At least according to Wikipedia. I call them fuzzy edges.
Which part of the fuzzy edge should you use to measure your 1/4″ seam?
The pinked edge varies slightly by manufacturer so a little care is needed when sub cutting and sewing.
When you are making a simple quilt with pre-cuts from the same manufacturer, (sewing pre-cut squares to other pre-cut squares, or matching pre-cut 2.5″ strips in a jelly roll race), it doesn’t matter whether you line up the peak or the valley with the seam line on your presser foot, as long as you’re consistent. I match the peaks together because it is easier for me to see on my machine.

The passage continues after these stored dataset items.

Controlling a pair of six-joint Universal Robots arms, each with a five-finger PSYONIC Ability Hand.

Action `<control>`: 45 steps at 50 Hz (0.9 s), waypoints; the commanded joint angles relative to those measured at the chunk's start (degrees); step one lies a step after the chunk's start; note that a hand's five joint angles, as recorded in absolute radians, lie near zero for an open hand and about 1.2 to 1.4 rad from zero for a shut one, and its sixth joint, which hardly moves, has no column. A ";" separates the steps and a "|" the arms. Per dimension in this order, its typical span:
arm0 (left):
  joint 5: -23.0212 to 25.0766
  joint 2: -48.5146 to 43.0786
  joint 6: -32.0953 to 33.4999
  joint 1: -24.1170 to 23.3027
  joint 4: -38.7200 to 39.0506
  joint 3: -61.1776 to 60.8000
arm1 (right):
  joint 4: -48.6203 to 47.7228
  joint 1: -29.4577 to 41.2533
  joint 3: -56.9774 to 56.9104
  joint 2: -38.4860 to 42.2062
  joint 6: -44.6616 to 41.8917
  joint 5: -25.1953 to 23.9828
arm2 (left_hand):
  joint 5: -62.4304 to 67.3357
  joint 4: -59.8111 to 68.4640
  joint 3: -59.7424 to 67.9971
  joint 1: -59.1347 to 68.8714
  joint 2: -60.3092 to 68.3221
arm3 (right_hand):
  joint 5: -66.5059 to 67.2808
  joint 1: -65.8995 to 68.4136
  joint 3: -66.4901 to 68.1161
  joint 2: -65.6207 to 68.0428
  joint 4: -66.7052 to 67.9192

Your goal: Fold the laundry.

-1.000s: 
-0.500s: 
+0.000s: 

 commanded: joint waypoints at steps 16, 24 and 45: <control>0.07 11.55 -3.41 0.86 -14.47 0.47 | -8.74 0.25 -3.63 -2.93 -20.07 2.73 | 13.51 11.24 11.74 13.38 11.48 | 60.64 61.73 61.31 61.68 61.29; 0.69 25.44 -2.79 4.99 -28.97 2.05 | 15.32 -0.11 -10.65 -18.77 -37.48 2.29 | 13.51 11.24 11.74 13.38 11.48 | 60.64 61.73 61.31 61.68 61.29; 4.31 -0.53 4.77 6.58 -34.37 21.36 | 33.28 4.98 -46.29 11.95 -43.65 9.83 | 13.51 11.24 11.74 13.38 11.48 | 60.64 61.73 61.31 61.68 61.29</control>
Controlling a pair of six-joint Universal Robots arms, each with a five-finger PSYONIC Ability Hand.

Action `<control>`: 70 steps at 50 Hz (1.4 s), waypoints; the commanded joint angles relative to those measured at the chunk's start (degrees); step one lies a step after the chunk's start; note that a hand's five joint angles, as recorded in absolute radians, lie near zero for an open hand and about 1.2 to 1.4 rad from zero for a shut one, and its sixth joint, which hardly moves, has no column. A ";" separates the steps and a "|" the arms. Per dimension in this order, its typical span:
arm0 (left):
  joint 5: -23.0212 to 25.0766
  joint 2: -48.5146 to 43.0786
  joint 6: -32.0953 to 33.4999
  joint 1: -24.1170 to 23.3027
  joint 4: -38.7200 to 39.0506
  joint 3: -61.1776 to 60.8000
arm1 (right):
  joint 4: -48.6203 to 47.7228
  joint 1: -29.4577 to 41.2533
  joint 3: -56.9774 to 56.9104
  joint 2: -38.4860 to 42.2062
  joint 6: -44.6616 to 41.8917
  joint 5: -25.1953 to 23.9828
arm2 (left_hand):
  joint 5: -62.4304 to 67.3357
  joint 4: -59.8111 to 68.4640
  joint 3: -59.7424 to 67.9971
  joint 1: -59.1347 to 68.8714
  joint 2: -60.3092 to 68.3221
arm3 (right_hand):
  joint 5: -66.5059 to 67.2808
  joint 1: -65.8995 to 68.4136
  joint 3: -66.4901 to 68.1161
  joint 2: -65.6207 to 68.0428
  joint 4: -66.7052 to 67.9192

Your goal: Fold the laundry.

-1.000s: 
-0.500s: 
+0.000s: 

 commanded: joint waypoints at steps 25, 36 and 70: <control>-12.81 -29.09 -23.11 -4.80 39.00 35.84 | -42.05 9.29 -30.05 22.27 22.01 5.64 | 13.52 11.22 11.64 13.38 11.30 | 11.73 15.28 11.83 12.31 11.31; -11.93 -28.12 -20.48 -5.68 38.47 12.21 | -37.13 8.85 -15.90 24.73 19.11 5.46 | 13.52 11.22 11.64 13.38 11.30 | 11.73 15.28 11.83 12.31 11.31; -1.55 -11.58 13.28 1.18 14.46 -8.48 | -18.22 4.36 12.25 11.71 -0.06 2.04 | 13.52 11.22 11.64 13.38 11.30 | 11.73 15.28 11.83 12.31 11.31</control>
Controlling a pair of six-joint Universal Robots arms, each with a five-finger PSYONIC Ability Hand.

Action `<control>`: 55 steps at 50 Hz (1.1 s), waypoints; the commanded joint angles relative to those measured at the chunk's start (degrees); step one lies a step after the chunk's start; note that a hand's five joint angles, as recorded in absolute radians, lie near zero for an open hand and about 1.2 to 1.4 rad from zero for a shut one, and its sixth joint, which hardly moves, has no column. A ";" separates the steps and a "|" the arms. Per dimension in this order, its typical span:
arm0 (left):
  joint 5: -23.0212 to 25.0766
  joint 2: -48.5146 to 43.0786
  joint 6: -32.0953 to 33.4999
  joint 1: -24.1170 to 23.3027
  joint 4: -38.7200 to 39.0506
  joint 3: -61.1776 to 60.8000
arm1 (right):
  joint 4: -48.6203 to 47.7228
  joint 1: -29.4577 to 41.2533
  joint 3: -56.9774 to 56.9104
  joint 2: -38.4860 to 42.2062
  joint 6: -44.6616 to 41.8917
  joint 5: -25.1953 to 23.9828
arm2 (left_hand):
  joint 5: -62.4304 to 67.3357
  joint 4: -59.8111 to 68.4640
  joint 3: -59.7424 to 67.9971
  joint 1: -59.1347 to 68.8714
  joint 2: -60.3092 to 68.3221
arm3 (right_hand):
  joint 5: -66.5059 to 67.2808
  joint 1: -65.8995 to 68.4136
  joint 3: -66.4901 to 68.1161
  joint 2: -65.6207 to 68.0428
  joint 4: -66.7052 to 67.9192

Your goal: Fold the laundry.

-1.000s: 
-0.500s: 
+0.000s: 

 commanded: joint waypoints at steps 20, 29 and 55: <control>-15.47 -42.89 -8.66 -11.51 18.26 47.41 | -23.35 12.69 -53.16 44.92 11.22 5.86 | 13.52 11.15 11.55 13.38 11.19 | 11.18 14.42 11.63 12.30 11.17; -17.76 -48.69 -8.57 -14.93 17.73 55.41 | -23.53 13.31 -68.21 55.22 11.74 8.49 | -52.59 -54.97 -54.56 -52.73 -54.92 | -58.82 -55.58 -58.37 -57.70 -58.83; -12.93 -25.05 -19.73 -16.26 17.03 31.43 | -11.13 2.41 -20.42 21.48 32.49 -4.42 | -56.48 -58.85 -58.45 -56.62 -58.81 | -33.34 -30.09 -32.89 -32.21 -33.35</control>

But if you sewing sub-cuts together you will then be sewing a straight edge to a fuzzy edge. Notice in the picture below that straight and fuzzy edges are sewn together.
Making sure you line up straight edges and fuzzy edges the same way for each block now becomes important. Tina of the ‘Stitch This’ blog of Martingale wrote a great article about fuzzy edges. Here is an excerpt below:
“Working with Pinked Fabric Edges
While the idea behind pre-cut fabrics is that the measuring and cutting have been done for you, different brands of pre-cuts can vary slightly in size. So measure your pre-cut pieces before you start stitching, measuring from the outer points of the pinked edges, and then trim to the desired size if needed. When aligning your fabrics for sub-cutting or sewing, use the outer points of the pinked edges as the edge of the fabric so that your 1/4″ seam allowances will be accurate.”
A little fussy cutting of the fuzzy edges when there are lots of seams can make a more complicated quilt easier to sew.